What the Nuland-Pyatt phone call is is a selective piece of personal communication cherry-picked for us by Russian intelligence, very likely with the help of their Ukrainian pro-Yanukovych affiliates. Phone calls between top diplomats and state officials do not "leak", they are intercepted by intelligence operatives.
What the call tells us is that in a situation where the pro-Russian president of Ukraine (and his party, the Party of the Regions) was apparently losing their grasp of the state apparatus in the face of heavy opposition and protests, the US officials in question are trying to fathom who in the (predominately pro-Western) opposition will have the best chance to rise to national leadership if Yanukovych and his party will fall due to the ongoing protests. By leaning on then-available information, and through meetings with opposition leaders, Pyatt and Nuland then come to the conclusion that Yatsenyuk, the leader of the biggest opposition party, and
a man the president himself had offered the post of prime minister in January 2014, would be the best horse to bet on in the race (so to speak). And then they direct their concrete efforts towards him.
This is the realistic reading of the discussion - the Western governments trying to position themselves to support the most potential pro-Western political faction leader should the highly unpopular pro-Russian government fall (which at that moment, we should remember, looked likelier every day).
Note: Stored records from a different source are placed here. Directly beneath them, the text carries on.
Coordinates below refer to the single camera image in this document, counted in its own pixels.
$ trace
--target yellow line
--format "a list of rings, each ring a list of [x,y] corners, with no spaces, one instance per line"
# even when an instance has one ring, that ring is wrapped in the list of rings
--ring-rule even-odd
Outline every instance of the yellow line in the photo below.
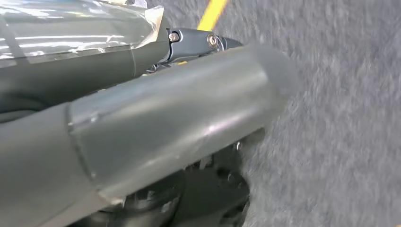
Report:
[[[208,7],[198,25],[198,30],[211,31],[216,25],[228,0],[210,0]]]

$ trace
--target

To understand the discussion as "the Americans choosing the next Ukrainian PM" is just conspiracist pro-Putin thinking with no real evidence behind it. Remember, this intercepted call is
the very best the Russian intelligence and its helpers got to convince us that the ousting of the Yanukovych government was a US/Western plot - a cherry-picked, possibly edited piece of a larger discussion. As such, it is not very convincing at all.
As it is, even without
any Western influence, in the case of a crisis that potentially led to the Yanukovych government (where the Party of the Regions was the biggest party) breaking apart, the biggest opposition party, Fatherland, would have been the likeliest candidate to form the next government. And, again, Yatsenuyk was the leader of that second-biggest party in parliament.